The cell they put her in was at least clean, and once there she was left alone and unmolested. But the guards’ silence was unsettling, as was the fact that the cell was roofless, and the bright light that came down from the high roof beyond, and the occasional silhouettes of moles whose faces she could not see as they peered down on her, left her feeling vulnerable.

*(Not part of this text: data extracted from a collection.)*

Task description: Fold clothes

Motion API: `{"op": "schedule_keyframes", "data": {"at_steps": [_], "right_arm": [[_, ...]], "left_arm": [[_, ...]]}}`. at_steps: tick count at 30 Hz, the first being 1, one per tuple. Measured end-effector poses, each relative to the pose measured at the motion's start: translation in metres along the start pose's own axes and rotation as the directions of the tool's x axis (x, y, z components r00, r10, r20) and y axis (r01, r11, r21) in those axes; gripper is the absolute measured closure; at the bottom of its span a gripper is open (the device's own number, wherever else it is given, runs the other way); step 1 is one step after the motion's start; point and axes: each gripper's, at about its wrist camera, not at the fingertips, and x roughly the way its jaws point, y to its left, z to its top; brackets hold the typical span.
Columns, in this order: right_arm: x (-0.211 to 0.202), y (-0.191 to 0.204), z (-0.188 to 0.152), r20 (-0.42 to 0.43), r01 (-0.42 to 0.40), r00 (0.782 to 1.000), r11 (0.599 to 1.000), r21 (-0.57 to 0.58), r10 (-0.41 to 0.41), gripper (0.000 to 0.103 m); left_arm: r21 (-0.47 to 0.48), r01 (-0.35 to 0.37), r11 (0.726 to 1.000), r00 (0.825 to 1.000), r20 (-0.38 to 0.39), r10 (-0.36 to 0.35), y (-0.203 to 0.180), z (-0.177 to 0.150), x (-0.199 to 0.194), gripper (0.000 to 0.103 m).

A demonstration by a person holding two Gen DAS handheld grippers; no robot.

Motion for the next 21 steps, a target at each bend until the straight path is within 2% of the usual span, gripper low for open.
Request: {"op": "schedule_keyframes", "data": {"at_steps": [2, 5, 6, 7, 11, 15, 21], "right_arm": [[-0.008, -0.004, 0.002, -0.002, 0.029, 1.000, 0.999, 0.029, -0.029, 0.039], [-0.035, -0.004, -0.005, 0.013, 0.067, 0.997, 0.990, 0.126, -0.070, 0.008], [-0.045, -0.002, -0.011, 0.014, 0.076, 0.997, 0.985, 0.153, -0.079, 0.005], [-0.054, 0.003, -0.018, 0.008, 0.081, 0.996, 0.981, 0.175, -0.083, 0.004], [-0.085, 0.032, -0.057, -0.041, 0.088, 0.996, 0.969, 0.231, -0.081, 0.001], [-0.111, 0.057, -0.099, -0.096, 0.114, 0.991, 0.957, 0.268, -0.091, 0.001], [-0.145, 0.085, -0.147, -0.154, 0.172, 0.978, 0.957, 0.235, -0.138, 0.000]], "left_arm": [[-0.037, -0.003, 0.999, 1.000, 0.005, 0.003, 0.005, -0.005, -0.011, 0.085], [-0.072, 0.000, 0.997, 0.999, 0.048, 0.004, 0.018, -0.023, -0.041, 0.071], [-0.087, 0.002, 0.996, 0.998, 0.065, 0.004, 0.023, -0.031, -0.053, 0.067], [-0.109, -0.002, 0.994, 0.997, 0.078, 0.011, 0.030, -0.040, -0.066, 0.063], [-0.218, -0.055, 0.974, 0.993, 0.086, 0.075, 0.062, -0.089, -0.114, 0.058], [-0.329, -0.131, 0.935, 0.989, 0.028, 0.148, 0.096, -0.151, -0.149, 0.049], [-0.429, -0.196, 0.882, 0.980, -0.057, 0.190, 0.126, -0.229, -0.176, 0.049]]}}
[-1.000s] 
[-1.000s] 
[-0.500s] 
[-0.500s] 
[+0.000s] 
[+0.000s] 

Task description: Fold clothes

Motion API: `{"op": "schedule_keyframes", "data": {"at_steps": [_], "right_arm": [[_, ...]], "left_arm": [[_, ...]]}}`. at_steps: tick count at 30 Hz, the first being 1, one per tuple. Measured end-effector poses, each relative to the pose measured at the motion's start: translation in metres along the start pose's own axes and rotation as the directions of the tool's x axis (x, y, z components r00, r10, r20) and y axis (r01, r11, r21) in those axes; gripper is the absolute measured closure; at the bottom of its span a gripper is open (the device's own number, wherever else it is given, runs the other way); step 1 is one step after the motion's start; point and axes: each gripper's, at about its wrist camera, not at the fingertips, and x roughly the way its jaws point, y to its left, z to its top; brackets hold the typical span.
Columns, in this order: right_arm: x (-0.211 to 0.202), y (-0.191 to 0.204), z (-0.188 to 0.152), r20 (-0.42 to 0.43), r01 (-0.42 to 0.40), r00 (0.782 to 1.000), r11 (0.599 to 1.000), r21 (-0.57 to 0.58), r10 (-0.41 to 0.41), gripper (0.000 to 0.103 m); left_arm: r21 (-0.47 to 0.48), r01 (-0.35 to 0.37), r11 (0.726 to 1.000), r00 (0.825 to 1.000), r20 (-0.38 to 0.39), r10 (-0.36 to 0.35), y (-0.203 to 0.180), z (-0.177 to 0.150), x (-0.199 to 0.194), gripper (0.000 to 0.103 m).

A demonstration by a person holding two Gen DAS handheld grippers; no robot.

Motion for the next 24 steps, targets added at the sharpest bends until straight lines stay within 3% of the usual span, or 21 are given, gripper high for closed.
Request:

Her only recourse was to prayer and contemplation of the sorry situation they had got themselves into, though this was made hard for her by the steady distant roar of the river. From the first moment she had heard it on top of the Edge it had upset her, as if in its never-ending tumult was a warning, an omen of some coming event that she ought to ready herself for. She had faith in the Stone, never more so – a faith that had been greatly bolstered in their present predicament by her conversation with Thorne, who unwittingly confirmed what she had always believed – that the Newborns claimed the allegiance of at least some moles who, at heart, would not thwart the followers’ desire for freedom of worship and liberty of thought and speech, if only a way could be found of reaching into their hearts with the power of love. How
that
was done was the Stone’s business! But meanwhile a mole must live in hope.
Which proved difficult as the tedious hours wore by; the night seemed never-ending, morning passed slowly, and still no word of any kind came, nor even food. She was hungry and thirsty, and even the strongest mind needs food and drink to sustain its balance. Her first meal, such as it was, was thrown down to her in silence from the parapet above late in the morning, and though she called up for word of what was happening, and that she was thirsty and must attend to her natural needs no answer came back immediately. But later, when she was eking out the little food they gave a voice said from above, “If you must foul your cell, do so, but you’ll be taken to drink and wash and groom in good time.”
She was taken later to a low extensive chamber in which a chill stream ran, and there drank and did all she must under the insolent gaze of two silent guards.